The Age of Mass Migration

Indigenous dispossession
and displacement

Jane, Elizabeth. “The Trail of Tears.” 1938. Oklahoma Historical Society.

The Indian Removal Act of 1830 authorized the president to negotiate (and/or coerce) treaties that forcibly transferred Cherokee, Muskogee (Creek), Seminole, Chickasaw, and Choctaw nations to territories west of the Mississippi River, known as reservations. Resistance efforts failed, resulting in the “Trail of Tears” in 1838, during which thousands of Cherokees died. Many other tribes faced similar displacements and loss of life. 

In 1887, the Dawes General Allotment Act upended centuries-old Indigenous systems of communal land stewardship by opening 100 million acres of “surplus” lands to private sale.
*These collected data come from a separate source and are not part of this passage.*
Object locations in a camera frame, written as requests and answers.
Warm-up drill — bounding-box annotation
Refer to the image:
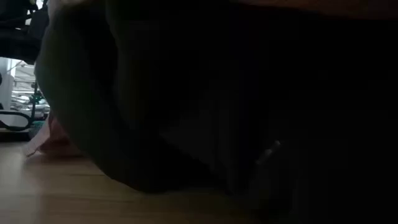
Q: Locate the black camera stand frame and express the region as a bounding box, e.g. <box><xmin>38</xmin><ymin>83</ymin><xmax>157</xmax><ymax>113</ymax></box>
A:
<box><xmin>29</xmin><ymin>80</ymin><xmax>43</xmax><ymax>123</ymax></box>

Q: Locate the white machine housing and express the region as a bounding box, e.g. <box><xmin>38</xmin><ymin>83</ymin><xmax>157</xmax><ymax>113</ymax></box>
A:
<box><xmin>0</xmin><ymin>57</ymin><xmax>15</xmax><ymax>110</ymax></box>

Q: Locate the dark olive hoodie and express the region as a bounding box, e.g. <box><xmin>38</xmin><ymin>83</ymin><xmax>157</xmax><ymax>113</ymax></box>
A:
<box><xmin>34</xmin><ymin>0</ymin><xmax>398</xmax><ymax>224</ymax></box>

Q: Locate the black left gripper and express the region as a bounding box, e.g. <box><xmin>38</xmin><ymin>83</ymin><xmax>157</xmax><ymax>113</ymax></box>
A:
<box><xmin>0</xmin><ymin>0</ymin><xmax>50</xmax><ymax>65</ymax></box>

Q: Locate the black cable loop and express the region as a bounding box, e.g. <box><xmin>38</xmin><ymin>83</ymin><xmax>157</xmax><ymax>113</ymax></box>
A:
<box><xmin>0</xmin><ymin>110</ymin><xmax>33</xmax><ymax>131</ymax></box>

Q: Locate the black aluminium table frame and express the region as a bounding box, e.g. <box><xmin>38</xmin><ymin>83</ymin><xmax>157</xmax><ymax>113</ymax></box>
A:
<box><xmin>0</xmin><ymin>129</ymin><xmax>32</xmax><ymax>142</ymax></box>

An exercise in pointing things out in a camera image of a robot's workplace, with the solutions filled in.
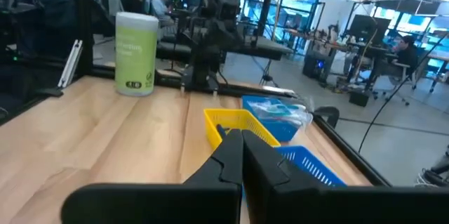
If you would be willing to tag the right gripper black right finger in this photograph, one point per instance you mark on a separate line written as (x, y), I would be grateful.
(263, 175)

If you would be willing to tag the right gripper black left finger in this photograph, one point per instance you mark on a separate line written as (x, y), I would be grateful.
(228, 168)

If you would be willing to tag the dark blue toiletry item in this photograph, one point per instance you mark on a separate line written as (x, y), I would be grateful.
(221, 131)

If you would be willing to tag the teal white bagged toothbrush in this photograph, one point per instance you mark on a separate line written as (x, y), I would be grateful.
(280, 111)

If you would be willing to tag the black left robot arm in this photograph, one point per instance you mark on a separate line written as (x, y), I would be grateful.
(210, 41)

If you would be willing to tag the blue plastic basket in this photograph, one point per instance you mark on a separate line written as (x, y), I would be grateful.
(280, 134)
(308, 164)

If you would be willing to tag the yellow plastic basket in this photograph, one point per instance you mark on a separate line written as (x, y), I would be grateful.
(238, 118)

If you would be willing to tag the black table clamp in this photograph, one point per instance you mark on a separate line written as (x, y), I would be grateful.
(328, 111)

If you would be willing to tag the black computer tower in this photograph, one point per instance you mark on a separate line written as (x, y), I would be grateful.
(315, 66)

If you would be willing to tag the black background table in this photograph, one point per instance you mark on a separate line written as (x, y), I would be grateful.
(259, 46)

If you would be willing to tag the green white wipes canister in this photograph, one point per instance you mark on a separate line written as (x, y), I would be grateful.
(136, 55)

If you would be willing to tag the black computer monitor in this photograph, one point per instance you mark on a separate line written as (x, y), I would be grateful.
(368, 29)

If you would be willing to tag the silver aluminium bar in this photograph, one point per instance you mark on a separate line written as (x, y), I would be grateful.
(70, 64)

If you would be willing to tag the black rig frame post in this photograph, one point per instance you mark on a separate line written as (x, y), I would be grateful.
(83, 24)

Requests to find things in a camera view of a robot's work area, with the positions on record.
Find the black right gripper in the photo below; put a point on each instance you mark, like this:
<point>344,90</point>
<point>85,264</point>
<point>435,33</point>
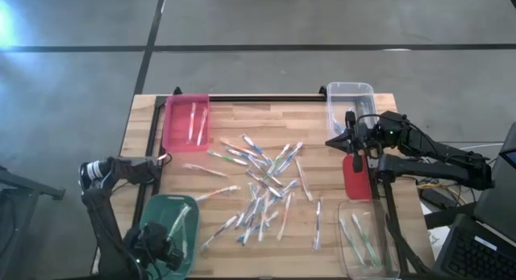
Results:
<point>364,139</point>

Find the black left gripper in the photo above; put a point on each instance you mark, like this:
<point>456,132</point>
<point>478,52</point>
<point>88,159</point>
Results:
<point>155,237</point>

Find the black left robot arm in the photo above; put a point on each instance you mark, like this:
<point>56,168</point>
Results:
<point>101,215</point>

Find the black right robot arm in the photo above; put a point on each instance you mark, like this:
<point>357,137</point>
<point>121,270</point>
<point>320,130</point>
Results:
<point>435,167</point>

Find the green plastic bin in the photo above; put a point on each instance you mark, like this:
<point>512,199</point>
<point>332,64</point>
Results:
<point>155,209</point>

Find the red flat plastic lid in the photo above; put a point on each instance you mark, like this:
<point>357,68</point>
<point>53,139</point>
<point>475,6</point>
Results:
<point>356,179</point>

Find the clear deep plastic bin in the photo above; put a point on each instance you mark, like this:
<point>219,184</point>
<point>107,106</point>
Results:
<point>350,94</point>

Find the clear shallow plastic tray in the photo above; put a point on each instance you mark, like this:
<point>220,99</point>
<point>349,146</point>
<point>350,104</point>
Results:
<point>346,207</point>

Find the white toothbrush at edge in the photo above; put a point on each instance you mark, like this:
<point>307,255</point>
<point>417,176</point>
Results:
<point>219,232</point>

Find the black power adapter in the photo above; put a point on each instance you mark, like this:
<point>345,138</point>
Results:
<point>434,197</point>

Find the pink plastic bin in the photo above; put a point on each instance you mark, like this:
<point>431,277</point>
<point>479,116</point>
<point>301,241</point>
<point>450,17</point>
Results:
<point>179,126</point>

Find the black metal stand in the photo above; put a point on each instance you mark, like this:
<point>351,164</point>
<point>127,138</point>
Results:
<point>24,187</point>

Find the black laptop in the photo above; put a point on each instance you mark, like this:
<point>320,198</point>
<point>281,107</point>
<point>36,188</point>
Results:
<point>471,256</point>

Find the black frame corner bracket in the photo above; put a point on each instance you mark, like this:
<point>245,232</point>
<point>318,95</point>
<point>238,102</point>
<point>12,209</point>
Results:
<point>322,90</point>
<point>177,90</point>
These policies disrupted Indigenous communities’ relationship to traditional food sources, replacing fishing, hunting, and gathering with distributions of food rations that forced reliance on government-provided food.

The Age of Mass Migration

In the nineteenth century, a variety of global developments converged, sending millions of people on the move. The Industrial Revolution transformed economies across the world. That industrialization unleashed widespread social and political unrest and upheaval. Around the world, centuries-old dynasties faced revolution and sustained movements for emancipation and democratic reform. At the same time, European empires expanded their colonial realms, incorporating more territories into systems of extraction, plunder, and subjugation. 
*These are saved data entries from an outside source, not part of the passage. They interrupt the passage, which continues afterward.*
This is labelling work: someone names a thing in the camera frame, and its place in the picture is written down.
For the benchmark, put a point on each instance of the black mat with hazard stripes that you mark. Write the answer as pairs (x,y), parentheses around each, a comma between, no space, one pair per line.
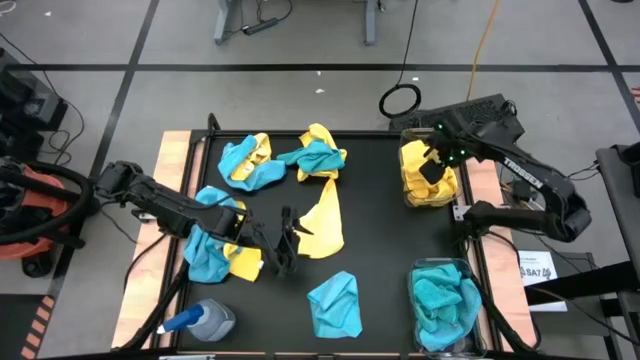
(20,325)

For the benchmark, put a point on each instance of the white printed paper sheet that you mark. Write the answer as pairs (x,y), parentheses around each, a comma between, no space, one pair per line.
(535,260)

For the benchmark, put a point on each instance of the black power strip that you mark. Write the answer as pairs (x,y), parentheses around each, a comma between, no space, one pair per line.
(260,26)

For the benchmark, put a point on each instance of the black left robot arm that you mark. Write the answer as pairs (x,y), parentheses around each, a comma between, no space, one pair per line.
(170,205)

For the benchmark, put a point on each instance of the black equipment stack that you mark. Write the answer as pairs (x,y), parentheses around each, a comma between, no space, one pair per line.
(25,100)

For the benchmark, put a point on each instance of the black ventilated computer case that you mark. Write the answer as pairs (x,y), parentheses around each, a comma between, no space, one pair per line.
(470,106)

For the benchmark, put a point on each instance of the grey desk leg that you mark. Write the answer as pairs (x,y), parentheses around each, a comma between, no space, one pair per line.
(370,22)
(225,22)

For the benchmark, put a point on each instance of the clear plastic basket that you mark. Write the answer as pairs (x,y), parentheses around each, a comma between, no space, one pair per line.
(406,135)
(484,340)

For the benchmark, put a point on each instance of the orange vacuum cleaner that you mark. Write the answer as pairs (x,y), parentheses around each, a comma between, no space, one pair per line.
(35,200)

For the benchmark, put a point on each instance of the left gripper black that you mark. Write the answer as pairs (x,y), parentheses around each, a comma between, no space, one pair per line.
(287,245)

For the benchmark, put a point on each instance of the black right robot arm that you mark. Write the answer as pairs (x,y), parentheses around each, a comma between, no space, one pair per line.
(530,175)

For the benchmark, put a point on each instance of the black table frame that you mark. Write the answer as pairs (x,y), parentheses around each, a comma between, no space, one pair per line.
(350,133)

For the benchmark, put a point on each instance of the black metal beam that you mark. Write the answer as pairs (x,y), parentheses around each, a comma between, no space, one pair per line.
(585,282)

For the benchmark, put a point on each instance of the blue microfiber towel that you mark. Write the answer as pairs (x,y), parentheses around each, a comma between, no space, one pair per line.
(205,260)
(470,305)
(435,290)
(335,305)
(260,175)
(315,157)
(440,332)

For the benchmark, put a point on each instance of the grey spray bottle blue nozzle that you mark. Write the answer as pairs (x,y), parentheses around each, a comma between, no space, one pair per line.
(215,322)

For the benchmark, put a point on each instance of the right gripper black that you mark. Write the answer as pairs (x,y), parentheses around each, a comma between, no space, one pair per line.
(442,152)

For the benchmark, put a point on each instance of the dark grey cart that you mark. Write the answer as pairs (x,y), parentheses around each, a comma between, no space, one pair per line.
(620,200)
Many of those displaced by this widespread instability left their homes, ushering in a period of mass migration, during which about 24 million people migrated to the United States. This fundamentally reshaped how Americans understood hunger and poverty. Poverty became more widespread and more visible than ever before. Hungry migrants, particularly children, became symbols of the inequalities of the age and catalysts of debates about how (or whether) to address those inequalities.